*PROMPT*: Print every entry again exactly, with no pictures.

*INFORMATION SUPPLIED*:
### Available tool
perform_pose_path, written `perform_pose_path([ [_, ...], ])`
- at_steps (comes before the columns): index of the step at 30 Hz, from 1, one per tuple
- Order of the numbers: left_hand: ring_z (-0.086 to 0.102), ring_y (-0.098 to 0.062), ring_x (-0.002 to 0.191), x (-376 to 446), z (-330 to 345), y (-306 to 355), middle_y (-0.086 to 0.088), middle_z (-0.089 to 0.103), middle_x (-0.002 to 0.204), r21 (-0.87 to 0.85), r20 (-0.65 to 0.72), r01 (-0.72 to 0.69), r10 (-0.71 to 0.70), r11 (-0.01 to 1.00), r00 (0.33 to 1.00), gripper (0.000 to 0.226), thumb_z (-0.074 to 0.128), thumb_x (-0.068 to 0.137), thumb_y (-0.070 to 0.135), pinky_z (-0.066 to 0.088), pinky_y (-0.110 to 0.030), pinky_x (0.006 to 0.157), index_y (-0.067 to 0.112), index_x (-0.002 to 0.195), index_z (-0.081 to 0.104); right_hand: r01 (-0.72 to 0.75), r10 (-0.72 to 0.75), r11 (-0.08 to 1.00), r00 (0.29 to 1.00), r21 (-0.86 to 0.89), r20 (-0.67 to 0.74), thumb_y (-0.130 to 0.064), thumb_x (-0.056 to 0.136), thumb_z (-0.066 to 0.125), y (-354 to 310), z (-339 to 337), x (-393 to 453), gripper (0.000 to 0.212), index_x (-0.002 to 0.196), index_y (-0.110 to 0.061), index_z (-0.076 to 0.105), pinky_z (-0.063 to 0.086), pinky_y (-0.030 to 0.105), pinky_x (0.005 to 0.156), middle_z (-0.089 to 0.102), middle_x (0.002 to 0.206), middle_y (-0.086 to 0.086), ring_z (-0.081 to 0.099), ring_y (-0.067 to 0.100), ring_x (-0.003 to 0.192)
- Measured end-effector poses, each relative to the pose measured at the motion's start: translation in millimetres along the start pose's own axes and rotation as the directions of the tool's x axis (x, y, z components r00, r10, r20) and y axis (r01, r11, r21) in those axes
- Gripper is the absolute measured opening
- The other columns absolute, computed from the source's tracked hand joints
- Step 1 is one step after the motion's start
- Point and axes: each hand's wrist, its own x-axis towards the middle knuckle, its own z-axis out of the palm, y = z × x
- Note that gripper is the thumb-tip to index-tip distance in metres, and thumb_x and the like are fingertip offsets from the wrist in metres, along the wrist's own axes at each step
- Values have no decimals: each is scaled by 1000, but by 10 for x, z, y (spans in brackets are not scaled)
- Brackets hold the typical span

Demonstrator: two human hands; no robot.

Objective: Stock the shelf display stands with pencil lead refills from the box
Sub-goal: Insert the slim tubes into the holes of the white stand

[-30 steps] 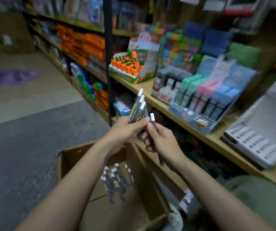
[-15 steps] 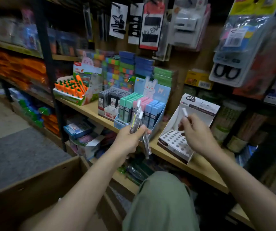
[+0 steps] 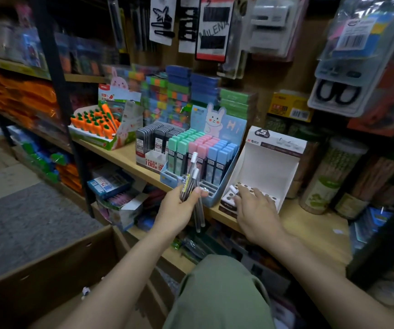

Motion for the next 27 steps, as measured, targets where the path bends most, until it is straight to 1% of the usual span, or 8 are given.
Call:
perform_pose_path([
  [2,68,-31,86,11,24,-9,-2,73,84,-15,16,-6,6,1000,1000,23,51,98,42,54,-53,83,33,96,73,17,-17,1000,1000,18,3,-31,105,27,-48,-3,-10,39,137,-17,43,31,46,106,57,127,13,43,32,126],
  [6,67,1,78,20,89,10,14,73,85,12,-7,-37,37,999,999,22,52,98,37,50,-23,70,31,93,73,56,-57,992,998,111,4,-29,104,34,-129,-61,8,29,120,-15,54,39,40,91,60,111,8,51,29,111],
  [10,70,-4,74,7,94,49,12,75,92,-30,18,-79,80,996,997,21,51,99,34,53,-18,67,28,96,72,-151,164,782,986,605,34,-34,99,51,-71,-382,129,24,103,-18,69,49,25,57,68,77,6,64,14,63],
  [11,71,-8,76,2,96,64,11,75,92,-40,43,-88,89,995,995,21,51,99,33,55,-25,72,26,98,71,-210,214,694,973,688,80,-38,97,53,-32,-475,159,24,105,-23,71,52,25,58,68,74,7,65,14,60],
  [12,72,-12,78,1,102,78,9,75,93,-45,71,-93,96,995,993,20,51,99,32,56,-33,76,24,100,69,-236,234,647,967,725,106,-41,96,55,4,-555,185,26,108,-26,72,50,36,85,68,76,9,62,23,92],
  [13,72,-11,82,5,114,93,10,75,94,-40,95,-102,106,994,990,19,51,100,31,55,-36,78,24,100,68,-224,229,623,968,750,99,-42,95,56,36,-615,215,27,110,-26,72,35,27,60,69,78,5,42,2,66],
  [15,69,-2,89,15,145,124,14,75,95,-7,122,-128,128,992,984,18,51,100,30,51,-29,82,24,101,68,-140,208,601,978,787,16,-37,94,60,67,-713,287,27,104,-17,75,55,41,79,70,84,2,61,15,71],
  [27,63,0,98,51,187,11,14,71,104,112,119,-111,98,987,988,24,50,98,41,51,-26,84,31,115,64,113,62,864,943,492,-326,-26,92,65,114,-607,501,15,88,-40,62,57,32,79,65,77,-21,65,-3,77],
])
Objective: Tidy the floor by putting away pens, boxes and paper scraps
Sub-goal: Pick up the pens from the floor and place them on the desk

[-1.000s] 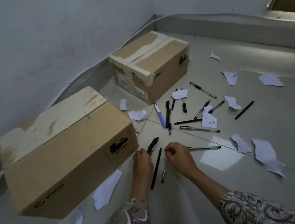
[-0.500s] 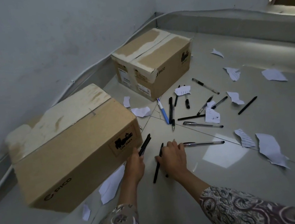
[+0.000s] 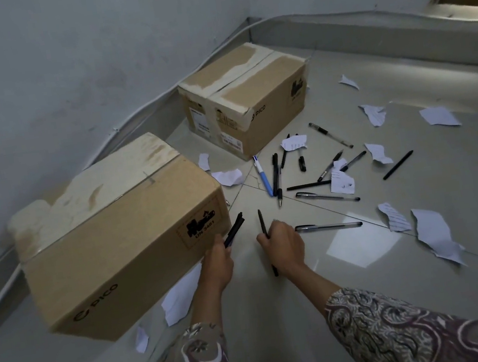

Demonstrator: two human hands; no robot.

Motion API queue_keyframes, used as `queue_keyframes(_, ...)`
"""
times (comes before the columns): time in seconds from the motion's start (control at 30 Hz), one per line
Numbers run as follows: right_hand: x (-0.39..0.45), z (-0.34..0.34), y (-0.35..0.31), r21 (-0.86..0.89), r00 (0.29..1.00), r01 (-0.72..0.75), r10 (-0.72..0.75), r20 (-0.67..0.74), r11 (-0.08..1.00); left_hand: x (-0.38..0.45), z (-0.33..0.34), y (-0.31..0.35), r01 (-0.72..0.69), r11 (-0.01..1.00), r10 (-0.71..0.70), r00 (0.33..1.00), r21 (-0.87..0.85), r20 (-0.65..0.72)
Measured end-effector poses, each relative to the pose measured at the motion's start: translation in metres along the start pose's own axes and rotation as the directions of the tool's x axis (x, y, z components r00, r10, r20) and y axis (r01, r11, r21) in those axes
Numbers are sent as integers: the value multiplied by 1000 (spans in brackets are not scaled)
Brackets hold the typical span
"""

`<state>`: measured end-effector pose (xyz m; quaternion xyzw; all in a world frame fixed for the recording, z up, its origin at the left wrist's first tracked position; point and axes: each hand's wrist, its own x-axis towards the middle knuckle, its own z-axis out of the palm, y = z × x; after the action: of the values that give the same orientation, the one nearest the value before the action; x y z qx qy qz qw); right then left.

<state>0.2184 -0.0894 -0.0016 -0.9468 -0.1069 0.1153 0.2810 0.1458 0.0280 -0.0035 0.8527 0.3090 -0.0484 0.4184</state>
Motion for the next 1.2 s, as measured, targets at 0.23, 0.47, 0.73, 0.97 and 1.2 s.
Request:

*TASK SOLUTION*:
### Available tool
perform_pose_path, written `perform_pose_path([ [_, ...], ])`
- at_steps (comes before the columns): index of the step at 30 Hz, from 1, one per tuple
- Order of the numbers: left_hand: ring_z (-0.086 to 0.102), ring_y (-0.098 to 0.062), ring_x (-0.002 to 0.191), x (-376 to 446), z (-330 to 345), y (-306 to 355), middle_y (-0.086 to 0.088), middle_z (-0.089 to 0.103), middle_x (-0.002 to 0.204), r21 (-0.87 to 0.85), r20 (-0.65 to 0.72), r01 (-0.72 to 0.69), r10 (-0.71 to 0.70), r11 (-0.01 to 1.00), r00 (0.33 to 1.00), gripper (0.000 to 0.226), thumb_z (-0.074 to 0.128), thumb_x (-0.068 to 0.137), thumb_y (-0.070 to 0.135), pinky_z (-0.066 to 0.088), pinky_y (-0.110 to 0.030), pinky_x (0.006 to 0.157), index_y (-0.067 to 0.112), index_x (-0.002 to 0.195), index_z (-0.081 to 0.104); right_hand: r01 (-0.72 to 0.75), r10 (-0.72 to 0.75), r11 (-0.08 to 1.00), r00 (0.29 to 1.00), r21 (-0.86 to 0.89), r20 (-0.67 to 0.74), thumb_y (-0.130 to 0.064), thumb_x (-0.056 to 0.136), thumb_z (-0.066 to 0.125), y (-354 to 310), z (-339 to 337), x (-393 to 453), gripper (0.000 to 0.212), index_x (-0.002 to 0.196), index_y (-0.110 to 0.061), index_z (-0.076 to 0.105), pinky_z (-0.063 to 0.086), pinky_y (-0.030 to 0.105), pinky_x (0.005 to 0.156), middle_z (-0.089 to 0.102), middle_x (0.002 to 0.206), middle_y (-0.086 to 0.086), ring_z (-0.081 to 0.099), ring_y (-0.067 to 0.100), ring_x (-0.003 to 0.192)
- Measured end-effector poses, each relative to the pose measured at the motion's start: translation in millimetres along the start pose's own axes and rotation as the directions of the tool's x axis (x, y, z components r00, r10, r20) and y axis (r01, r11, r21) in those axes
- Gripper is the absolute measured opening
- The other columns absolute, computed from the source's tracked hand joints
- Step 1 is one step after the motion's start
- Point and axes: each hand's wrist, its own x-axis towards the middle knuckle, its own z-axis out of the palm, y = z × x
- Note that gripper is the thumb-tip to index-tip distance in metres, and thumb_x and the like are fingertip offsets from the wrist in metres, along the wrist's own axes at each step
- Values have no decimals: each is scaled by 1000, but by 10 for x, z, y (spans in brackets are not scaled)
- Brackets hold the typical span

Demonstrator: two human hands; no robot.

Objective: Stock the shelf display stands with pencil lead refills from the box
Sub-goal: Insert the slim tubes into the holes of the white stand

[-30 steps] 
[-15 steps] 
[+0 steps] 

Motion for the next 27 steps, as measured, targets where the path bends most, until it is straight to 1% of the usual span, or 8 are given.
Call:
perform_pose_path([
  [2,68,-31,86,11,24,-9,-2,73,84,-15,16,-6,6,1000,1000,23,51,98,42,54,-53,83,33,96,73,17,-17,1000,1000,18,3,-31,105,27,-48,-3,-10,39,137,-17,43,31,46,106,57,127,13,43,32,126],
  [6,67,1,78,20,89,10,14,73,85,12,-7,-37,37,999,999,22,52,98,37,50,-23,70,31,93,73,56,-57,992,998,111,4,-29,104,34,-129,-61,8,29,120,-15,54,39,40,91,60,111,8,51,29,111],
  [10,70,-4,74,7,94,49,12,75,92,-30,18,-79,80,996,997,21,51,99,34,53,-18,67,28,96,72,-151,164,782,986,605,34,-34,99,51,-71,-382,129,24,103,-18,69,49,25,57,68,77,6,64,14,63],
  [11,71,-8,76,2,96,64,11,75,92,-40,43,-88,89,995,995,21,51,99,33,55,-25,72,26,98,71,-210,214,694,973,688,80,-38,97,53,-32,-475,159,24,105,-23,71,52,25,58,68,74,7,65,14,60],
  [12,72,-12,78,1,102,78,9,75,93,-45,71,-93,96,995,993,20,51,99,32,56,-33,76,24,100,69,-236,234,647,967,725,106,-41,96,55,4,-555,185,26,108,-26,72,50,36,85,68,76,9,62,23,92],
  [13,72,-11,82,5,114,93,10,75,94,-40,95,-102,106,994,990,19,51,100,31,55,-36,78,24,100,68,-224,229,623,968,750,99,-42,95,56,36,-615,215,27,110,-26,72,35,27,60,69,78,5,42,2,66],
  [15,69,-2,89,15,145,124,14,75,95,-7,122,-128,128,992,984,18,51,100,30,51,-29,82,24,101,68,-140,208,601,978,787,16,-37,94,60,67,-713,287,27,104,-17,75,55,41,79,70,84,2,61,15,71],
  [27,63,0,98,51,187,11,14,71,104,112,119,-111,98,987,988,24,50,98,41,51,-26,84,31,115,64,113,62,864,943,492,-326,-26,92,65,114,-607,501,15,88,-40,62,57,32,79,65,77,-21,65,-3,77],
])
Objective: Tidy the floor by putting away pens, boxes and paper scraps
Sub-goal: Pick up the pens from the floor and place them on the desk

[-1.000s] 
[-0.500s] 
[+0.000s] 

Demonstrator: two human hands; no robot.

Motion API queue_keyframes, used as `queue_keyframes(_, ...)`
"""
times (comes before the columns): time in seconds from the motion's start (control at 30 Hz), one per line
Numbers run as follows: right_hand: x (-0.39..0.45), z (-0.34..0.34), y (-0.35..0.31), r21 (-0.86..0.89), r00 (0.29..1.00), r01 (-0.72..0.75), r10 (-0.72..0.75), r20 (-0.67..0.74), r11 (-0.08..1.00); left_hand: x (-0.38..0.45), z (-0.33..0.34), y (-0.31..0.35), r01 (-0.72..0.69), r11 (-0.01..1.00), r10 (-0.71..0.70), r00 (0.33..1.00), r21 (-0.87..0.85), r20 (-0.65..0.72)
Measured end-effector poses, each relative to the pose measured at the motion's start: translation in metres along the start pose's own axes and rotation as the directions of the tool's x axis (x, y, z components r00, r10, r20) and y axis (r01, r11, r21) in those axes
Numbers are sent as integers: the value multiplied by 1000 (spans in brackets are not scaled)
Brackets hold the typical span
"""

`<state>`: measured end-effector pose (xyz m; quaternion xyzw; all in a world frame fixed for the recording, z up, its origin at the left wrist's first tracked position; point and axes: each hand's wrist, its own x-axis towards the middle knuckle, its own z-axis out of the palm, y = z × x; after the action: of the values that give the same orientation, the one nearest the value before the action; x y z qx qy qz qw); right then left.

<state>0.2184 -0.0894 -0.0016 -0.9468 -0.1069 0.1153 0.2810 0.1458 0.0280 -0.0035 0.8527 0.3090 -0.0484 0.4184</state>
Motion for the next 1.2 s, as measured, targets at 0.23, 0.47, 0.73, 0.97 and 1.2 s.
Request:

Nothing more is required for this answer.